Effects of life‐history traits on stream fish abundances across spatial scales

Identifying cross‐scale patterns of ecological processes is imperative, especially in hierarchically structured riverine ecosystems. The role of abiotic factors in determining cross‐scale spatial structure of stream fish populations and communities is well studied, but less is known about how species traits drive cross‐scale patterns. We investigated the role of species traits for explaining autocorrelation of stream fish abundance at spatial scales ranging from local stream reaches to major basins. We calculated intraclass correlation coefficients (ICCs) representing abundance autocorrelation within species ( N =  47) at each of five spatial scales. A hierarchical Bayesian regression then modelled ICCs against spatial scale with the resulting regression coefficients modelled as functions of species traits.
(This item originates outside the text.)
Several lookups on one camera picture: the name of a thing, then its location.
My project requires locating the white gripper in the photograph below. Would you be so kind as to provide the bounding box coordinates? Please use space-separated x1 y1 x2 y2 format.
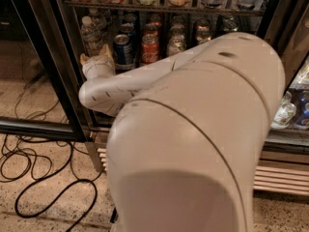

Finally, we ordinated the scale‐by‐species ICC matrix to calculate an overall metric describing species whose abundances were autocorrelated along a gradient of large to small scales, and modelled this metric as a function of species traits. Abundances of most species were autocorrelated at smaller spatial scales. Maximum fecundity had a significant positive relationship with abundance patterns across spatial scales. Species habitat affinities and body forms were significantly associated with overall abundance patterns across spatial scales: populations of upland/lotic‐affiliated species adapted to streams with high flow correlated at small (≤10 km 2 ) spatial scales. Lowland/lacustrine species with laterally compressed bodies showed little correlation across scales. The appropriate spatial scale for modelling abundance is determined not only by exogenous (e.g. environmental) factors, but also endogenous factors, like traits. Careful consideration of traits and life history will aid researchers in designing more effective and efficient surveys and analyses.